Evidence packs beat AI explanations

Programs do not need model explanations. They need evidence packs — the documents, data hits, and rules evaluations that justify an action and can be independently re-checked. Build that, and you satisfy due process and speed up appeals.

The explainability conversation around AI in government has been running for several years. The conversation is, in our reading, asking the wrong question. The question is not "how do we get the model to explain its reasoning?" The question is "what does a hearing officer need to overturn or affirm this decision?" The two questions point at different artifacts. The first leads to a research problem. The second leads to a buildable system.

Federal civil-rights and AI guidance has tightened over the past year. HHS/OCR and OMB updates have raised the bar on adverse-decision transparency. Several states updated their notice templates with automation-disclosure requirements in early 2026. The agencies caught flat-footed are the ones that interpreted these requirements as "explain the model" and are now negotiating with vendors who cannot deliver the explanation. The agencies that interpreted them as "produce the evidence pack" are shipping.

This piece is about the second interpretation, what the evidence pack actually contains, and why it solves a problem the explanation does not.

What a hearing officer actually does

In an administrative hearing on a benefits determination, the hearing officer does not evaluate the algorithm. They evaluate whether the determination was correct against the policy. They want, in order:

The policy basis the determination was made under (the specific section of the State Plan, federal regulation, or program manual).
The facts the determination was based on, with their sources.
The rules evaluation that connected the facts to the policy basis to produce the finding.
The procedural steps that were followed (notice was sent on date X, the appeal window opened on date Y, the claimant was advised of their right to counsel under the relevant statute).
The identity of the human reviewer who approved the action, if any.

None of these require an explanation of how a model arrived at its suggestion. They require the evidence trail of the determination itself. The model's role in producing the suggestion is one input to that trail, not the subject of the trail.

This is what an evidence pack is. It is the prosecutor's binder, the defense's binder, and the judge's binder, all assembled before the hearing. When the agency can produce it cleanly, the hearing is short and the determination usually stands. When the agency cannot, the hearing becomes a litigation of the agency's processes, not of the merits of the case — and the agency frequently loses.

What an explanation gives you, and what it doesn't

Model explanations — feature importance scores, SHAP values, attention visualizations, natural-language reasoning traces — are useful for the model developer. They help the engineering team improve the model. They give a sense of which inputs the model is leaning on.

They do not give a hearing officer what they need. A SHAP value attached to "reported income" tells the hearing officer that the model considered income important. The hearing officer already knew income was important — it is in the regulation. What the hearing officer needs to know is what specific income number the model used, where it came from, whether it was the right number, and whether it was applied correctly against the income threshold the regulation specifies for the household size at the date of determination.

The explanation answers the wrong question.
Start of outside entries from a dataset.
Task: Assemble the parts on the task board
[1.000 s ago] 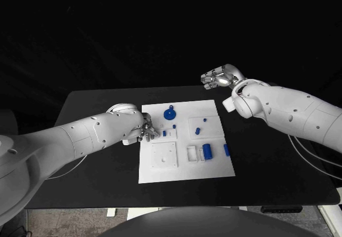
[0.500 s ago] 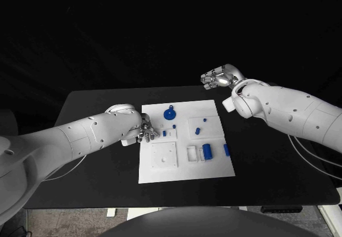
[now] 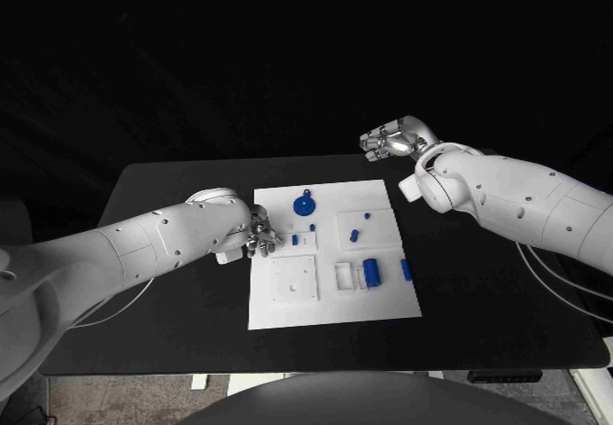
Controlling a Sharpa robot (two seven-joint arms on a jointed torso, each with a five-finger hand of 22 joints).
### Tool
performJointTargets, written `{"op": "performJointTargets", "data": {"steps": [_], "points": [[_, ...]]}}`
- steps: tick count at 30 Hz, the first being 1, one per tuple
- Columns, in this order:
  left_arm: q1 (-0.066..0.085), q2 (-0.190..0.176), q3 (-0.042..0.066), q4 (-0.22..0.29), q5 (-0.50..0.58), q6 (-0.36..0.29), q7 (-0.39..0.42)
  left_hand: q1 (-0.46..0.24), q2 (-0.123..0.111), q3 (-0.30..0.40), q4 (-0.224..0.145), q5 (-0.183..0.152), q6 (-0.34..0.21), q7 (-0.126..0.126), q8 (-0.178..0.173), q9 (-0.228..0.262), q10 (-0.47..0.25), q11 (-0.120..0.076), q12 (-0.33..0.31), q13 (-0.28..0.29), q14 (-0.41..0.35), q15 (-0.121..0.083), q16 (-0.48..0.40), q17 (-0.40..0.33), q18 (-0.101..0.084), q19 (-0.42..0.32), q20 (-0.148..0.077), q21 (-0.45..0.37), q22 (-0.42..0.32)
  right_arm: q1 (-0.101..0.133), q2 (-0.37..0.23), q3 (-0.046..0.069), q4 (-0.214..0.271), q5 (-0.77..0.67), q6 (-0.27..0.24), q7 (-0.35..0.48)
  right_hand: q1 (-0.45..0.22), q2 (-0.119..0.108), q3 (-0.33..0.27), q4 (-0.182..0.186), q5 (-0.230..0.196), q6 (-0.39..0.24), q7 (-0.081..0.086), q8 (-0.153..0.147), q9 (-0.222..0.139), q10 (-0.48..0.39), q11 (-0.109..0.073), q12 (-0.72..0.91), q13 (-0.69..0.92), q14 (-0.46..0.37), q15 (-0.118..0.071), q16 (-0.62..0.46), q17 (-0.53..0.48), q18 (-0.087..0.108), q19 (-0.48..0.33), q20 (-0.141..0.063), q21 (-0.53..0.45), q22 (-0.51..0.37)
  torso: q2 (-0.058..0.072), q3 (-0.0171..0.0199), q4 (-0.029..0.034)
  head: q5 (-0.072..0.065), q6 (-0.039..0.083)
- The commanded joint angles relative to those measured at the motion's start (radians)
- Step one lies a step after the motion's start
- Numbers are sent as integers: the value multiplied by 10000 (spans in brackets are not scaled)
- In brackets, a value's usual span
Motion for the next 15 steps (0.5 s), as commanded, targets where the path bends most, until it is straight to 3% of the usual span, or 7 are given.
{"op": "performJointTargets", "data": {"steps": [1, 3, 4, 5, 15], "points": [[5, -59, 20, 96, 351, -62, 314, -36, -14, 541, -312, 131, -119, -9, 61, 34, -111, 8, 23, -16, -112, 18, -55, -27, 46, -25, 62, -46, 197, -8, 1, 2, 3, -2, 153, 64, -30, -85, 29, 45, 48, -47, 37, -30, -12, -63, -8, -37, -14, -82, 8, -47, -17, 34, -87, -4, -25, -16, 0, 2, -1, 0, 5], [6, -131, 34, 176, 450, -51, 375, -72, 48, 760, -347, 230, -162, 22, 78, 37, -161, 27, 25, -19, -148, 40, -58, -51, 58, -55, 80, -54, 201, -10, -2, 2, 3, 0, 155, 64, -30, -85, 29, 45, 48, -47, 37, -30, -12, -63, -8, -37, -14, -82, 8, -47, -17, 34, -87, -4, -25, -16, 0, 1, -4, -2, 6], [7, -163, 39, 213, 492, -44, 408, 12, 110, 1395, -470, -820, -225, 45, 33, 2, -201, 41, -2, -34, -167, 28, -64, -64, 70, -72, 67, -47, 207, -10, -3, 2, 3, 0, 157, 64, -30, -85, 29, 45, 48, -47, 37, -30, -12, -63, -8, -37, -14, -82, 8, -47, -17, 34, -87, -4, -25, -16, 0, 2, -4, -2, 6], [8, -229, 49, 292, 581, -35, 479, -656, -358, 3271, -482, -1851, -168, 81, 122, 20, -197, 57, 42, -26, -174, 52, -57, -113, 117, -94, 113, 2, 209, -11, -6, 2, 4, 1, 161, 64, -30, -85, 29, 45, 48, -47, 37, -30, -12, -63, -8, -37, -14, -82, 8, -47, -17, 34, -87, -4, -25, -16, -2, 0, -2, -6, 3], [23, -678, 130, 707, 1180, -94, 1327, -1373, -78, 4008, -502, -1988, -423, 101, 335, 153, -425, 83, 181, 0, -260, 103, -12, -366, 166, -153, 148, 75, 205, -16, -34, 1, 28, 4, 197, 59, -26, -84, 50, 52, 52, -50, 35, -30, -12, -70, -5, -39, -14, -87, 8, -48, -17, 33, -93, -2, -27, -17, 1, -3, -1, -21, 39]]}}
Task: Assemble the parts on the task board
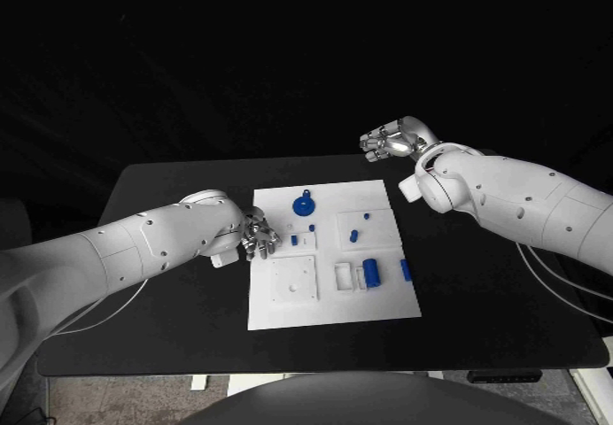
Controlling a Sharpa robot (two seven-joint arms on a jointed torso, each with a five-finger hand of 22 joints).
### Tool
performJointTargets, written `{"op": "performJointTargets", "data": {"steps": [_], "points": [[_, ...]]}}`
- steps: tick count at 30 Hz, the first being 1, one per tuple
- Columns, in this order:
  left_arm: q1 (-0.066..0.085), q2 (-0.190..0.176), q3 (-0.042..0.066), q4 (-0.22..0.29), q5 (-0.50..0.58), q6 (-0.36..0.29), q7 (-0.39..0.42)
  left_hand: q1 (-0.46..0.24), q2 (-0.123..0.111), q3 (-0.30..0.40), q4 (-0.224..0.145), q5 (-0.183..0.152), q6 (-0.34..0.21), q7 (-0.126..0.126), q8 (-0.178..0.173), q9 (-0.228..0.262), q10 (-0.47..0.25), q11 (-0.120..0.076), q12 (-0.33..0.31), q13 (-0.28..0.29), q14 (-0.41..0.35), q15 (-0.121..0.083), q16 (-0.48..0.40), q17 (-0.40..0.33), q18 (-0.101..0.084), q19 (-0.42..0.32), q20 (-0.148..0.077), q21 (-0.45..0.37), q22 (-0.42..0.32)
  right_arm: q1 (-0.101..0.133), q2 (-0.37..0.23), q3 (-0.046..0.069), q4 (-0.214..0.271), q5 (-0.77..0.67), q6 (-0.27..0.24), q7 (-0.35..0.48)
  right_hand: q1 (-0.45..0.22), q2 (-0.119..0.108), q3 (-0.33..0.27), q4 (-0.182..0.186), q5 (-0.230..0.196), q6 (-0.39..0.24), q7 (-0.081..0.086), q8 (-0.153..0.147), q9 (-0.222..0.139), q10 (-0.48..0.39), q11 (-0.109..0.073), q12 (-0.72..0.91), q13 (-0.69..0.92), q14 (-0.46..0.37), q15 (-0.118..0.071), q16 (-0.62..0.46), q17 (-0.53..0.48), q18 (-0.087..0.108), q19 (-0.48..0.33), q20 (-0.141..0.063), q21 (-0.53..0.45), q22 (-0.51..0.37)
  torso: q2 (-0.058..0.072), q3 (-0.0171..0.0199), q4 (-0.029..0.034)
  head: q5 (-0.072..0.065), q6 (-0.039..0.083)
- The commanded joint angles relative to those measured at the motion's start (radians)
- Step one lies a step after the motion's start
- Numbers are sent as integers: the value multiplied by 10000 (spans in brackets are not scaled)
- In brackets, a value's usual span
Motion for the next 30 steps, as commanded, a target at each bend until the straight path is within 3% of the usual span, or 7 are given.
{"op": "performJointTargets", "data": {"steps": [1, 6, 12, 16, 24, 28, 30], "points": [[15, -135, 49, 136, 610, -61, 945, -97, 131, 1120, -1004, -76, -114, 4, 64, 8, -104, 31, 34, 15, -91, -1, -15, -45, 167, -33, 25, 51, 205, -9, -12, 1, 23, -3, 182, 58, -26, -84, 21, 23, 53, -49, 35, -31, -11, -70, -5, -39, -14, -87, 8, -48, -12, 33, -93, -2, -27, -8, 4, -3, -3, -1, 26], [17, -435, 99, 271, 937, 2, 1820, -111, 196, 1153, -1057, -121, -167, 15, 135, 56, -188, 39, 105, 38, -141, 17, 30, -112, 178, -69, 46, 65, 209, -11, -33, 1, 76, -13, 230, 41, -1, -64, 83, 13, 37, -31, 32, -29, -10, -57, -13, -36, -14, -75, 5, -44, -11, 38, -81, -10, -20, -6, 0, 0, 1, -11, 52], [15, -770, 117, 405, 1422, 282, 2917, -141, 278, 1158, -1065, -232, -269, 31, 234, 132, -336, 55, 221, 71, -210, 42, 113, -183, 190, -127, 70, 92, 208, -24, -64, -2, 263, -304, 358, 4, 34, -20, 443, -36, -174, 100, -10, -29, -9, 77, -57, -45, -16, 36, -30, -38, -7, 52, 28, -62, 11, -2, 3, -8, -6, 0, 167], [12, -984, 119, 549, 1928, 713, 3678, -150, 324, 1143, -1071, -367, -311, 42, 246, 130, -426, 75, 249, 73, -273, 60, 123, -218, 187, -174, 87, 86, 205, -48, -103, -3, 511, -969, 478, -28, 129, 18, 556, -71, -469, 297, -77, -17, 1, 483, -182, 13, -11, 412, -170, 63, 41, 100, 336, -192, 141, 29, 3, -6, -7, 18, 290], [4, -1454, 119, 1093, 2857, 1558, 4642, -95, 474, 1018, -1247, -708, -379, 66, 230, 82, -617, 114, 375, 92, -411, 103, 183, -278, 192, -263, 130, 37, 198, -108, -199, -20, 1236, -2692, 745, -110, 719, 57, -25, -385, -1185, 571, -260, -18, -9, 2234, -835, 444, 96, 1958, -864, 754, 702, 95, 1749, -899, 953, 295, 4, -2, -11, 93, 509], [3, -1753, 118, 1536, 3239, 2019, 4898, -105, 515, 956, -1318, -741, -349, 71, 202, 36, -660, 111, 408, 75, -460, 107, 231, -306, 193, -280, 138, 19, 201, -144, -240, -57, 1706, -3629, 874, -135, 1045, 24, -622, -569, -1319, 741, -379, -23, -19, 3149, -1180, 928, 363, 2749, -1286, 1498, 1609, 9, 2580, -1389, 1677, 667, -3, 6, 1, 101, 638], [2, -1870, 118, 1713, 3378, 2222, 4965, -95, 511, 953, -1353, -749, -325, 61, 215, 41, -658, 106, 413, 71, -462, 103, 237, -313, 193, -282, 137, 18, 202, -159, -252, -88, 1916, -4016, 915, -130, 1135, 43, -915, -626, -1294, 834, -415, -41, -29, 3207, -1271, 1247, 680, 2639, -1421, 2116, 2464, -126, 2706, -1609, 2117, 963, -3, 9, 3, 110, 708]]}}
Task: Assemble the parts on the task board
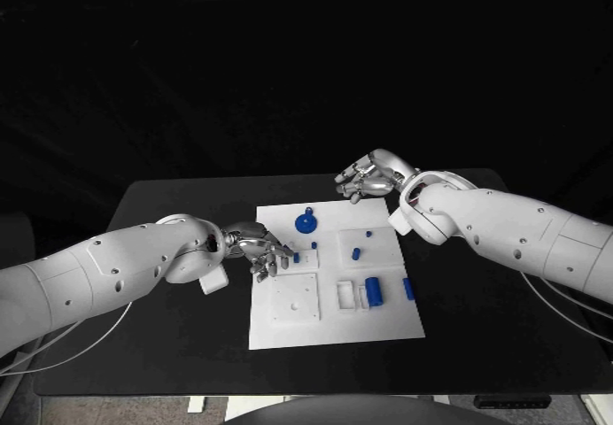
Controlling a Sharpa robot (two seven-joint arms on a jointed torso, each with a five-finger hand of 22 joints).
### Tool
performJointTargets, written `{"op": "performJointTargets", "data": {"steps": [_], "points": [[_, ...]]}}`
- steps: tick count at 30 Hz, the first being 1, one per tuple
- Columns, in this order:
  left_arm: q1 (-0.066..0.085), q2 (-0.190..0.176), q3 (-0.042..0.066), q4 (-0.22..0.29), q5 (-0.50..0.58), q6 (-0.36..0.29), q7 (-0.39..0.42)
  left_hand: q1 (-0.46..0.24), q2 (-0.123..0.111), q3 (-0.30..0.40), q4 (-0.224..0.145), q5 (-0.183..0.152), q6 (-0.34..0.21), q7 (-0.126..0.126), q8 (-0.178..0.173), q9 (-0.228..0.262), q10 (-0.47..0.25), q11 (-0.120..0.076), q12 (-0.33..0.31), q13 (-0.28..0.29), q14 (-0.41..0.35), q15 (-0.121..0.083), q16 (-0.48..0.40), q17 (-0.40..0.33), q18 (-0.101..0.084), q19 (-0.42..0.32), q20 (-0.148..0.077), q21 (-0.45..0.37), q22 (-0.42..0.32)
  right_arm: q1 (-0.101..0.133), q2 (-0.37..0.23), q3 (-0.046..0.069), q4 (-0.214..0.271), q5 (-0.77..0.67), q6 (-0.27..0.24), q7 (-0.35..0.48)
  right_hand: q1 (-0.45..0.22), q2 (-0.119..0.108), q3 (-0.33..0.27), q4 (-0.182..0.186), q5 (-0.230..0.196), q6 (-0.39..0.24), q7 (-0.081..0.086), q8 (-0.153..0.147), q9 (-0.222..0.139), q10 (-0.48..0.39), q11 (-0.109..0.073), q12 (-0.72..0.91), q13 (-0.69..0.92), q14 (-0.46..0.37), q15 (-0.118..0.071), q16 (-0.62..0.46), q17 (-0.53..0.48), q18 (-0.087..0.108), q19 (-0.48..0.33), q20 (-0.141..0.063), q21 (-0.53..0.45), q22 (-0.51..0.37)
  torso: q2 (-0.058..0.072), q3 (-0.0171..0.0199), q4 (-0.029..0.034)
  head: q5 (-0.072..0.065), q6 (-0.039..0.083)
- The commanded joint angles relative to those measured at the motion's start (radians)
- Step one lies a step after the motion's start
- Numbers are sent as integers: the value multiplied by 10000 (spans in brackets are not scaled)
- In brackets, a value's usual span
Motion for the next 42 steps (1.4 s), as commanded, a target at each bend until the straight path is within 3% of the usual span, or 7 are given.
{"op": "performJointTargets", "data": {"steps": [1, 2, 9, 16, 19, 31, 42], "points": [[5, -146, 8, 300, 925, 1093, 789, 218, 284, 763, -860, -55, 62, -45, 14, 1, -52, 0, 66, -10, -87, 13, 46, -10, 192, -85, 14, -15, 205, -33, -15, -45, 360, -1792, 429, -10, 223, 55, -370, -140, -36, 92, -41, -29, -8, 37, -127, 658, 652, -297, -211, 1149, 1543, -183, 68, -290, 720, 517, -2, 12, 6, 12, 136], [5, -194, 8, 372, 1008, 1205, 807, 217, 289, 759, -870, -62, 73, -49, 18, 4, -45, -4, 70, -11, -84, 11, 53, -10, 191, -84, 12, -14, 206, -40, -19, -65, 468, -1974, 443, -5, 276, 88, -479, -216, 24, 161, -89, 1, -2, -439, -121, 1290, 1387, -1060, -254, 2091, 2958, -228, -305, -376, 1260, 998, -7, 12, 7, 15, 158], [2, -469, 6, 799, 1603, 2099, 951, 1, 408, 744, -1192, 11, 199, -75, -74, 54, -1, -25, 85, -61, -103, -8, 162, -21, 181, -112, -7, 60, 211, -108, -67, -276, 1437, -3482, 176, 131, 305, 58, -307, -162, -109, 16, -58, -40, -10, -1505, -227, 4476, 4477, -1585, -421, 4376, 5681, -50, -1165, -487, 3683, 3136, 7, 4, -6, 92, 327], [-3, -591, 5, 975, 2383, 2749, 1020, -373, 530, 717, -1545, 121, 309, -113, -83, 246, 78, -53, 86, -79, -81, -30, 224, 19, 178, -112, -30, 158, 211, -165, -158, -492, 2156, -4365, -115, 318, 434, -71, -495, -169, -121, -70, -109, -39, -6, -1553, -284, 5414, 5422, -1524, -478, 5181, 6422, 53, -1314, -509, 4487, 4009, 5, 9, -1, 155, 390], [-4, -645, 4, 1040, 2820, 2956, 1009, -463, 529, 693, -1598, 155, 227, -179, 259, 996, 150, -79, 87, -80, -43, -58, 245, 49, 163, -102, -54, 185, 207, -192, -216, -588, 2486, -4634, -123, 425, 473, -75, -716, -149, -81, -102, -109, -27, -2, -1643, -288, 5872, 5934, -1552, -488, 5604, 6780, 84, -1341, -508, 4743, 4382, 3, 11, 3, 191, 388], [-14, -742, 1, 1219, 3064, 3076, 880, -833, 524, 843, -1636, 277, 149, -284, 541, 2875, 194, -143, 250, 27, 10, -120, 351, 252, 121, -108, -116, 372, 212, -348, -533, -822, 3494, -5019, -100, 662, 658, -37, -1491, -176, 95, -224, -157, -34, 3, -1842, -285, 6440, 6970, -1673, -480, 6260, 7456, 135, -1388, -493, 4917, 5319, -2, -7, 4, 299, 304], [-22, -839, 1, 1138, 2749, 2969, 859, -847, 509, 881, -1663, 286, 154, -293, 546, 3040, 169, -152, 313, 55, 10, -123, 375, 271, 121, -123, -121, 428, 212, -426, -752, -848, 3832, -4967, -121, 794, 652, -84, -1467, -177, 448, -200, -147, -36, 3, -1823, -277, 6614, 7464, -1588, -470, 6671, 7928, 177, -1369, -480, 4760, 6128, 1, 5, 0, 364, 303]]}}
It is a confidence-building artifact for the engineer. The evidence pack is the dispositive artifact for the proceeding.

A practical consequence: agencies that have spent procurement cycles on explainable-AI features have, in some cases, ended up paying for features that did not help them at audit. The same engineering investment, redirected at producing the evidence pack, would have closed the actual due-process gap.

The evidence pack: what's in it

The pack is a structured, machine-readable artifact with a specific shape. We have refined this shape against three agency deployments and the format is converging.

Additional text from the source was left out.